Next-Gen SDH transport products and managed access systems, the primary products the Company offers to its international customers, accounted for $69.7 million in sales during the second quarter of 2003, compared with $57.1 million in the second quarter of 2002. The increase was the result of higher revenue from both the Tellabs 8000 managed access systems and the Tellabs 6300 transport switch.

New international products (Tellabs® 6340, Tellabs® 6350 and Tellabs 7200 systems) accounted for $14.8 million of revenue in the second quarter of 2003 compared with $8.0 million in the second quarter of 2002.

Other Products

Revenue from Other Products was $32.7 million for the second quarter of 2003 compared with $81.4 million for the same period last year. The decline in revenue is primarily the result of lower sales of the Tellabs 2000 cable telephony products.

Professional Services

Professional services revenue for the quarter ended June 27, 2003, was $39.0 million, compared with $44.1 million in the second quarter of 2002. The decline in services revenue is attributable to the decrease in installation-related services due to the lower level of overall product revenue, offset slightly by an increase in other value-added services.

Gross Profit

For the quarter ended June 27, 2003, total gross profit was $44.5 million or 19.0% of revenue compared with $49.4 million or 14.3% of revenue in the second quarter of 2002. Of the 4.7 percentage point increase in gross margin, approximately 9.1 percentage points was due to a reduction in charges for excess and obsolete inventories and excess purchase commitments ($54.3 million in 2003 vs. $111.3 million in 2002); partially offsetting this improvement was a reduction of 4.4 percentage points due to lower absorption of fixed manufacturing cost due to lower volume, a shift in product mix toward lower margin products, and lower product prices due to the competitive environment.

Operating Expenses

Operating expenses declined by $113.4 million from the second quarter of 2002 to the second quarter of 2003. Of the decline, $75.4 million was due to a reduction in restructuring and other charges ($32.5 million in 2003 vs. $107.9 million in 2002; See Note 3: Restructuring & Other Charges); and $38.0 million was due to lower headcount related expenses which were a direct result of workforce reductions; lower depreciation, amortization, and facilities expense due to prior restructuring actions; and implementation of expense control initiatives across the Company.

Effective Tax Rate

The effective tax rate for the quarter ended June 27, 2003, was an expense of 3.1% compared with a benefit of 34.5% in the second quarter of 2002. The tax rate for the second quarter of 2003 reflects the absence of a tax benefit for operating losses incurred primarily in the United States and a small tax provision from international operations.
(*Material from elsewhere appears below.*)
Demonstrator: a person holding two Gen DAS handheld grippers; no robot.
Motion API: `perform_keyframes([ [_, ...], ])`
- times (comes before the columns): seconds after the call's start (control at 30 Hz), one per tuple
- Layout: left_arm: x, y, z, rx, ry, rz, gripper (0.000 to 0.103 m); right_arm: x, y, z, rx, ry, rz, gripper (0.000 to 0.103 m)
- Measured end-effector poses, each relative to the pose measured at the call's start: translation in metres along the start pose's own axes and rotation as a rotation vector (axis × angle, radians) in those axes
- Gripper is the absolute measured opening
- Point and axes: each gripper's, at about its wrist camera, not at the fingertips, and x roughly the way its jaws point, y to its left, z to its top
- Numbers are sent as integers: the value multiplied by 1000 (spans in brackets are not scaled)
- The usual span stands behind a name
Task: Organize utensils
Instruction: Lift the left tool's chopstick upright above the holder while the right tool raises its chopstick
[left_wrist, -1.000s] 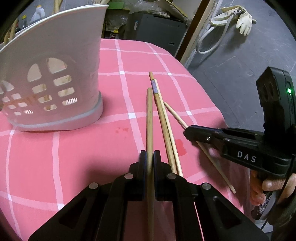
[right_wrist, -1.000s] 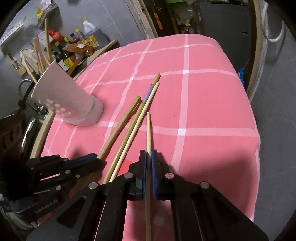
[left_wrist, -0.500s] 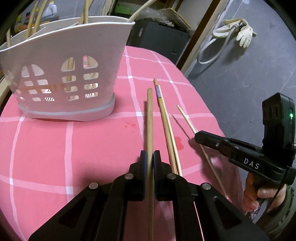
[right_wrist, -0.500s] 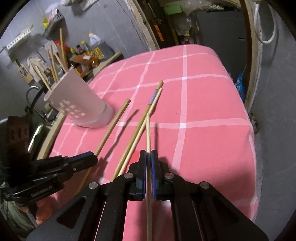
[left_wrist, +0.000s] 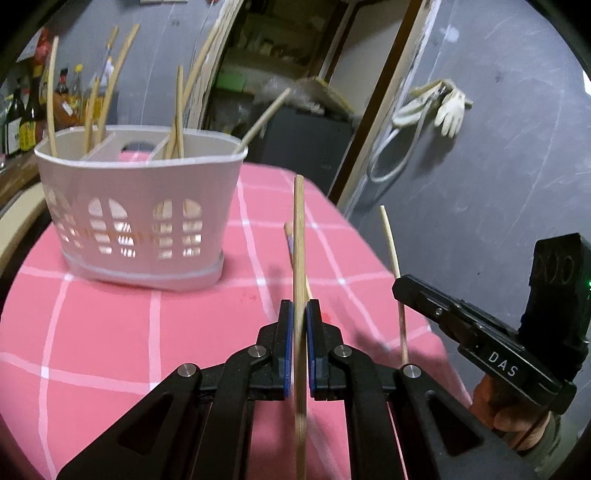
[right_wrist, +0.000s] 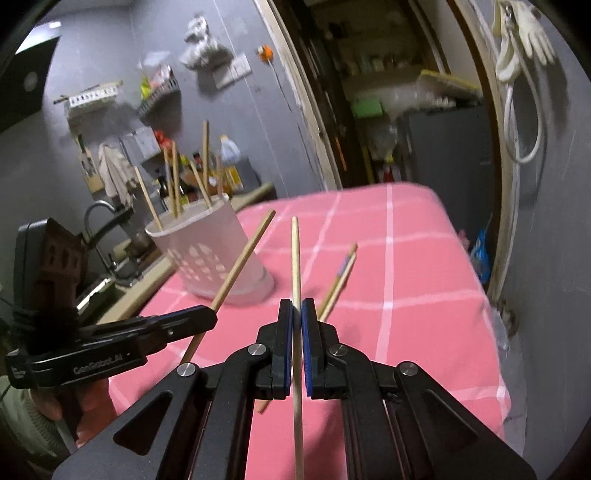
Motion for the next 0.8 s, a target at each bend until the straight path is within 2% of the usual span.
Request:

SFAS No. 109, Accounting for Income Taxes, requires that a valuation allowance be established when it is more likely than not that all or a portion of a deferred tax asset will not be realized. This valuation allowance, which totaled $212 million at the end of second quarter 2003, offsets the value of tax assets related to the carryforward of tax deductions, operating losses, and tax credits. While the Company expects to realize these assets, it also expects to continue to record a full valuation allowance on future U.S. and certain non-U.S. tax benefits until an appropriate level of profitability is attained.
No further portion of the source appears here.